How far do you think a ’90s-era Mac can go? In fact, it can go to Mars. NASA’s Perseverance rover, which landed on the Red Planet on February 18, is powered by the PowerPC 750 processor, the same chip found inside the iconic 1998 iMac G3.
According to New scientist (via Gizmodo), the Mars Perseverance rover uses RISC CPUs in which Apple did its best before switching to Intel. The iMac G3 was colorful (you could see right through it) and it ultimately saved Apple from bankruptcy.
The PowerPC 750 was a single-core 233 MHz processor with 6 million transistors, which is now considered slow, but it was the first to incorporate dynamic branch prediction and is still used in modern processors.
Given that Perseverance’s launch was in July 2020, you might be wondering why you’re using such an old processor. It all comes down to reliability.
There is also a big difference between the iMac G3 CPU and the one inside the mobile. This PowerPC 750 chip can withstand between 200,000 and 1,000,000 Rads and temperatures between -55 and 125 degrees Celsius.
Since Mars does not have the same type of atmosphere as Earth, a flash of sunlight could damage the rover before it can begin its adventure.
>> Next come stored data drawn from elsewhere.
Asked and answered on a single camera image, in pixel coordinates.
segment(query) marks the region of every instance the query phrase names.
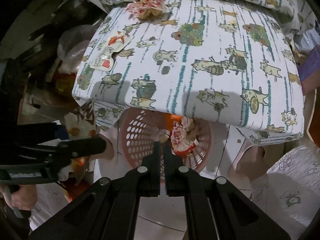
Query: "tile grout line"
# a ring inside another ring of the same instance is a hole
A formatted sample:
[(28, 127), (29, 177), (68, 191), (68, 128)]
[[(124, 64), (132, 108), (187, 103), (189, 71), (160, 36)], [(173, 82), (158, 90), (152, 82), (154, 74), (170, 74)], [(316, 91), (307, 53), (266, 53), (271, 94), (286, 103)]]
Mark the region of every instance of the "tile grout line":
[[(154, 224), (157, 224), (157, 225), (159, 225), (159, 226), (162, 226), (162, 227), (165, 227), (165, 228), (169, 228), (169, 227), (167, 227), (167, 226), (164, 226), (164, 225), (158, 224), (158, 223), (156, 223), (156, 222), (153, 222), (153, 221), (151, 221), (151, 220), (149, 220), (149, 219), (146, 219), (146, 218), (144, 218), (144, 217), (141, 217), (141, 216), (139, 216), (139, 215), (138, 215), (138, 217), (140, 217), (140, 218), (142, 218), (142, 219), (144, 219), (144, 220), (150, 221), (150, 222), (152, 222), (152, 223), (154, 223)], [(172, 229), (172, 230), (176, 230), (176, 231), (184, 232), (184, 233), (185, 233), (185, 231), (178, 230), (178, 229), (175, 229), (175, 228), (169, 228), (169, 229)]]
[(229, 127), (228, 127), (227, 139), (226, 139), (226, 143), (225, 143), (225, 145), (224, 145), (224, 147), (223, 147), (223, 151), (222, 151), (222, 156), (221, 156), (221, 159), (220, 159), (220, 163), (219, 163), (219, 166), (218, 166), (218, 169), (217, 169), (217, 172), (216, 172), (216, 175), (214, 176), (214, 178), (216, 178), (216, 177), (217, 177), (217, 174), (218, 174), (218, 171), (219, 171), (219, 168), (220, 168), (221, 162), (222, 162), (223, 154), (224, 154), (224, 151), (225, 151), (225, 149), (226, 149), (227, 142), (228, 142), (229, 131), (230, 131), (230, 125), (229, 125)]

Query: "metal bolt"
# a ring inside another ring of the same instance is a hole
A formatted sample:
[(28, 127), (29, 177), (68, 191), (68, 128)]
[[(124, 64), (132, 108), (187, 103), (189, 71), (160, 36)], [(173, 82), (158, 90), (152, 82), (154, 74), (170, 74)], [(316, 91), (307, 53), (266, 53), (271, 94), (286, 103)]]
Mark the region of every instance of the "metal bolt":
[(148, 171), (148, 168), (145, 167), (145, 166), (140, 166), (140, 167), (138, 168), (138, 172), (139, 172), (139, 173), (145, 173), (145, 172), (147, 172), (147, 171)]
[(217, 181), (219, 184), (221, 184), (221, 185), (227, 183), (227, 179), (226, 179), (225, 177), (217, 177), (217, 178), (216, 178), (216, 181)]
[(179, 171), (182, 173), (186, 173), (189, 171), (189, 168), (187, 166), (180, 166)]
[(105, 178), (105, 177), (99, 179), (99, 183), (100, 183), (100, 185), (102, 185), (102, 186), (107, 185), (109, 182), (110, 182), (110, 179)]

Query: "perforated basket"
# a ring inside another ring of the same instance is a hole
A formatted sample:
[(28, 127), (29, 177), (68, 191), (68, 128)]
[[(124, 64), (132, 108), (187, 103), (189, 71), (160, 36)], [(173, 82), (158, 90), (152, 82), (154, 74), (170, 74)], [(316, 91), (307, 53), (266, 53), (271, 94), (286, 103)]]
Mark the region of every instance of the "perforated basket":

“A charged particle running through the galaxy can pass through a device and wreak havoc,” James LaRosa of BAE Systems told NewScientist. “It can literally make electrons come loose; it can cause electronic noise and signal spikes within the circuit. ”
Apple used PowerPC chips in Macs until 2005, then switched to Intel. Today, Apple is making a further transition to its own Apple Silicon processors, starting with the M1 chip in MacBook Air, MacBook Pro, and Mac Mini.